The DC Party Girls and The New Social Professionals by Gregory Hilton

The major buzz in charity world circles is today’s article by Carol Ross Joynt (see below link). Carol is known to many as the former owner of Nathan’s, the fabulous and late Georgetown restaurant/bar. In her article “Power, Provenance, Means & Discretion = Real Washington Society” she describes “Party Girls” and the new “Social Professionals.”
The author says: “To the Cave Dweller class, who are fundamental Washington society, the list was a mystery or simply the focus of some guffawing. It listed ten young women, who in an earlier era would have been known as “party girls,” but thanks to blogging, networking and the modern trend of bold self-promotion, are a new breed of not really “society” so much as social professionals, or So-Pro’s.
“With a combo of unabashed ambition and entrepreneurial pluck, they’ve made social life into a paycheck, a new business model where Paris Hilton is the prototype. They pitch, they promote, they organize, they show up, they blog about it and they get paid for being, well, themselves.
“Here’s the list: Kate Michael, Angie Goff, Amanda Polk, Katherine Kennedy, Anna Kimsey, Pamela Sorenson, Andrea Rodgers, Courtney Caldwell, Ashley Taylor, and Kelly Ann Collins. I know most but not all of the young women.
“I see them out a lot. A lotta lot. We should all be taking their vitamins. They are, to a one, energetic, enthusiastic, hard-working and generous, and almost always smiling into a camera lens, often in the service of one charity or another.”
I have no idea who belongs in the Social Register, but these women have impressive backgrounds. I have tremendous respect, admiration and genuine affection for all of them. They are well educated, hard working and serious professionals who deserve our praise for assisting so many worthy causes.
Well before the mainstream media caught on, these women recognized the dramatic shift from newsprint to the Internet. Several of their activities are similar to what is done in the lifestyle section of a newspaper. They are also in the forefront of managing all of the different new ways to contact people regarding worthy events.
I hope they are having fun at the various events, and I know one woman who met her future husband at a non-profit function. Do people attend charity functions because they care about the cause or they just want to go to a party? I can not answer that question and it is probably a combination of both motives. What really matters is the bottom line net profit for the charity, and this is where the Social Professionals deserve significant recognition.

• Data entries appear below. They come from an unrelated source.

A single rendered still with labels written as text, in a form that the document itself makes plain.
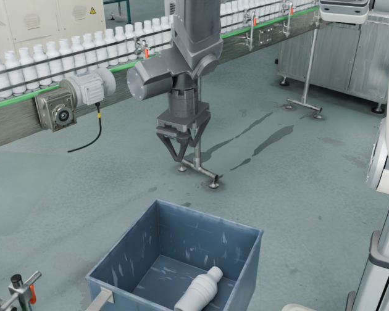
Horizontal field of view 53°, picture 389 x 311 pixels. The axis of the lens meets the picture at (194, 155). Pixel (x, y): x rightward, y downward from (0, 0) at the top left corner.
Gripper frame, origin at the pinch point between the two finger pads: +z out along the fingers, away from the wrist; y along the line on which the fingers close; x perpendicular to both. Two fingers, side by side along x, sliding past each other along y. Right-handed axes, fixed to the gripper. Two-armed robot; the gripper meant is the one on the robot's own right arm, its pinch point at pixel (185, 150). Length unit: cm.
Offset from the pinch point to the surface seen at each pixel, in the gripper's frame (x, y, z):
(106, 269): -14.8, 13.9, 29.6
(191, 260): -5.4, -10.2, 46.0
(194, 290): 2.1, 1.8, 41.4
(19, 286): -12.9, 35.0, 10.3
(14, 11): -289, -194, 42
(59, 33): -279, -232, 71
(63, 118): -83, -43, 32
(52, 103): -85, -41, 25
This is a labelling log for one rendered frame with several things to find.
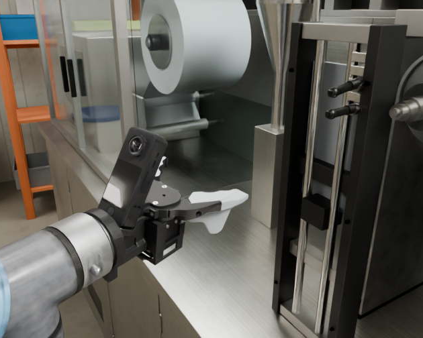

I would never describe them as “Party Girls,” and I am not alone. Major institutional charities and Fortune 500 corporations recognize the value of their brand marketing work. Some have made this into successful careers, while others, such as Anna Kimsey and Angie Goff, are volunteers with high level positions in the private sector. Furthermore, many society events would be failures if they limited attendance at major donor non-profit functions to the “Cave Dwellers.” This is a tough time for charities but a bright spot is the tremendous yeoman labor of the new “Social Professionals.”